Data Science Lifecycle

ds lifecycle
Data Science Lifecycle

Data science projects are conducted through several processes, so it is important to have a general structure to follow. There are no rules or stricts procedures to follow in a data science project. However, the following lifecycle outlines the major stages that projects typically execute, often iteratively:

  1. Business Understanding : This is the first step of all data science projects. It includes two main tasks :
  • Define objectives: Work with your customer and other stakeholders to understand and identify the business problems. Formulate questions that define the business goals that the data science techniques can target.
  • Identify data sources: Find the relevant data that helps you answer the questions that define the objectives of the project.
  1. Data Collection : It is not an easy process. It involves so many tasks such as identifying your data requirements, deciding on a method of data collection, and finally organizing a data collection plan that synthesizes the most important aspects of your program.

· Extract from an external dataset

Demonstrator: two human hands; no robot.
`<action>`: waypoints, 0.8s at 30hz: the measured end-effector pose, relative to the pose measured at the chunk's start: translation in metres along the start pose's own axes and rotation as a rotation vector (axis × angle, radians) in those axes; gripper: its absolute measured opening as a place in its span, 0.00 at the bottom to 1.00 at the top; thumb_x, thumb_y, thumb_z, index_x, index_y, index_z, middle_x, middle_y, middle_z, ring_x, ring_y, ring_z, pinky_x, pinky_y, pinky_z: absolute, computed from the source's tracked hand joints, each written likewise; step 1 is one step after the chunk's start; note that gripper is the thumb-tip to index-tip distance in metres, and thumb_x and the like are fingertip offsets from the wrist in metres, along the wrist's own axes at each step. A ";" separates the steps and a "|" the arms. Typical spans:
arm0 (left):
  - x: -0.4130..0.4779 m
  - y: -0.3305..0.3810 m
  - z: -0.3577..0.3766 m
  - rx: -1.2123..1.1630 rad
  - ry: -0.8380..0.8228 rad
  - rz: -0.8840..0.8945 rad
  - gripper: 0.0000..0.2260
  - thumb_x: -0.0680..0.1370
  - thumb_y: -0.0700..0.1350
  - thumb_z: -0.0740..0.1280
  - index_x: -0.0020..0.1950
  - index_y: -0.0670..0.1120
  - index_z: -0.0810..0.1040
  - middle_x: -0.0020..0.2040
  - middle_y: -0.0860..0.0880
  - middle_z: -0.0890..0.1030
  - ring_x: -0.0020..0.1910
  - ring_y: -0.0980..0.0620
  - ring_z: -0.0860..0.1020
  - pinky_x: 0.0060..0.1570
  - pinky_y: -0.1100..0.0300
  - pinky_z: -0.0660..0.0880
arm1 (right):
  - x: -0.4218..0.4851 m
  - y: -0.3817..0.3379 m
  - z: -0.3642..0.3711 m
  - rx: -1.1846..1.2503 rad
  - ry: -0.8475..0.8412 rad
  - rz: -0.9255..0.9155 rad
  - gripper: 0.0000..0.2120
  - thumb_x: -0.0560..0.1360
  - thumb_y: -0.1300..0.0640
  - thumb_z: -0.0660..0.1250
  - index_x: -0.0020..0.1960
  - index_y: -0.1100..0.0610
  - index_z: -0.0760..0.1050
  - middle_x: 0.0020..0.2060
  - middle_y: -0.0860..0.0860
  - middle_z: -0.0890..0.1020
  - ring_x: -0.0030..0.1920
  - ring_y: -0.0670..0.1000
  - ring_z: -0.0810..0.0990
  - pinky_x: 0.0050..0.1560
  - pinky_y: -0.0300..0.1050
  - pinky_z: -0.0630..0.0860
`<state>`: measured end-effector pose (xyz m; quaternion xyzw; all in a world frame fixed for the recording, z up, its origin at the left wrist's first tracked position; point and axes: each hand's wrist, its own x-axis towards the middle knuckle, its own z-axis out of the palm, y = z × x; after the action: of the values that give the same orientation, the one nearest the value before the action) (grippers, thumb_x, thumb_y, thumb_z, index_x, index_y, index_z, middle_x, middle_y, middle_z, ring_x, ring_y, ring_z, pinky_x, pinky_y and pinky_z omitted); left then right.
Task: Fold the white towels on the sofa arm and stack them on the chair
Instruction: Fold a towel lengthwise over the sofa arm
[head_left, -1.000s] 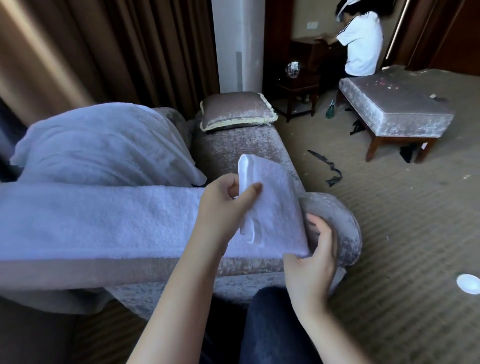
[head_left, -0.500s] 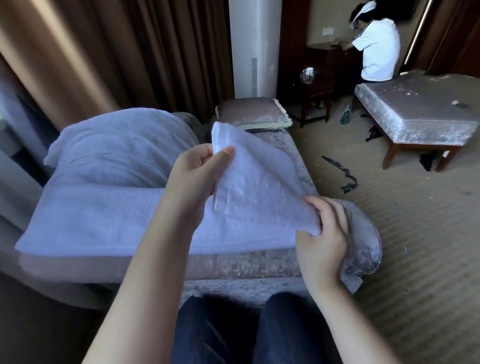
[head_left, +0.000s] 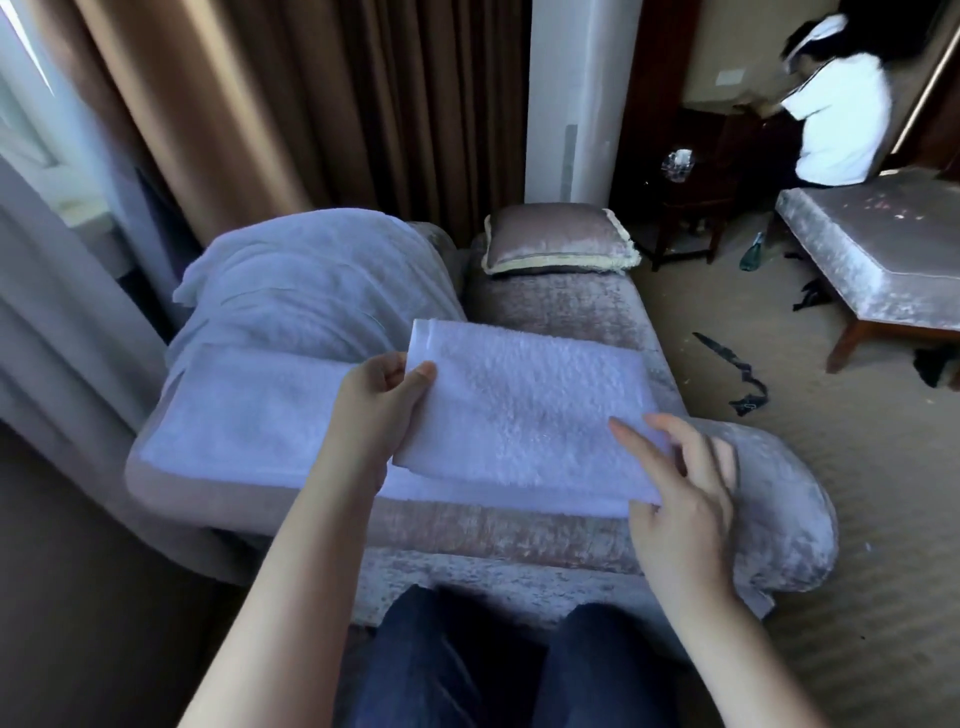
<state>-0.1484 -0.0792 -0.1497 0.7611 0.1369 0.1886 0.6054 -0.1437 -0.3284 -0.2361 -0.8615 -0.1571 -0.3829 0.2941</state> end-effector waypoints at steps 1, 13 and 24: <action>0.004 -0.008 -0.002 0.104 0.027 0.003 0.06 0.79 0.42 0.66 0.44 0.44 0.80 0.36 0.52 0.80 0.38 0.52 0.78 0.36 0.60 0.71 | 0.000 0.002 0.006 0.008 -0.075 -0.013 0.39 0.57 0.84 0.63 0.61 0.56 0.80 0.63 0.55 0.76 0.63 0.56 0.70 0.60 0.42 0.70; 0.001 -0.026 0.008 0.391 0.114 0.247 0.19 0.79 0.41 0.65 0.69 0.51 0.69 0.52 0.54 0.77 0.40 0.56 0.75 0.37 0.69 0.66 | 0.019 -0.009 -0.019 -0.033 -0.448 -0.023 0.29 0.78 0.40 0.48 0.73 0.52 0.67 0.76 0.48 0.60 0.77 0.47 0.53 0.74 0.60 0.55; -0.007 -0.037 0.023 0.370 0.080 0.208 0.13 0.79 0.43 0.66 0.62 0.51 0.72 0.45 0.56 0.79 0.33 0.60 0.75 0.32 0.71 0.68 | 0.059 0.033 0.017 -0.021 -0.639 0.272 0.22 0.83 0.50 0.48 0.76 0.48 0.63 0.76 0.42 0.59 0.76 0.47 0.58 0.74 0.54 0.57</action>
<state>-0.1439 -0.0938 -0.1909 0.8612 0.1140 0.2516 0.4265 -0.0787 -0.3403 -0.2135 -0.9538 -0.1209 -0.0528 0.2698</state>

  2. Data Preparation : This step is also known as Data Cleaning or Data Wrangling. It includes steps like selecting the relevant data, integrating the data by merging the data sets, cleaning it, handling the missing values by either removing them or imputing them with relevant data, treating erroneous data by removing them, also check for outliers and handle them. Constructing new data, derive new features from existing ones by using the feature engineering. Format the data into the desired structure, remove unwanted columns and features. Data preparation is the most time consuming as it takes up to 80% of the overall project time, yet it’s the most important step in the entire life cycle.

  3. Exploratory Data Analysis (EDA) : This is not a formal process with a strict set of rules. It is rather a mindset that incites you to analyze and investigate your data sets and summarize their main characteristics, often employing data visualization methods. It helps you to figure out the best way to manipulate your data. In this stage, you may want to do the following tasks :

  • Generate questions about your data
  • Search for answers by visualising, transforming, and modelling your data
  • Use what you learn to refine your questions and/or generate new questions
  1. Modeling : Data modeling is the process of creating a visual representation of either a whole information system or parts of it to communicate connections between data points and structures. The goal is to illustrate the types of data used and stored within the system, the relationships among these data types, the ways the data can be grouped and organized and its formats and attributes.Data modeling employs standardized schemas and formal techniques. This provides a common, consistent, and predictable way of defining and managing data resources across an organization, or even beyond.

  2. Model Evaluation : In the end we need to evaluate the model by measuring the accuracy (How well the model performs i.e. does it describe the data accurately) and relevance (Does it answer the original question that is set out to answer). We also need to make sure there is a correct balance between performance and generalizability, which means the model created should not be biased and should be a generalized model.

  3. Model Deployment : In order to start using a model for practical decision-making, it needs to be effectively deployed into production. Depending on the requirements, the deployment phase can be as simple as generating a report or as complex as implementing a repeatable data science process. In many cases, it will be the customer, not the data analyst, who will carry out the deployment steps. For example, a credit card company may want to deploy a trained model or set of models (e.g., neural networks, meta-learner) to quickly identify transactions, which have a high probability of being fraudulent. However, even if the analyst will not carry out the deployment effort it is important for the customer to understand up front what actions will need to be carried out in order to actually make use of the created models.

Conclusion

In the end, we won’t be wrong to say that Data Science is driving the future of almost all industries as it is the fastest growing discipline in computer science and IT with all its active community and the new tools being developped continuously.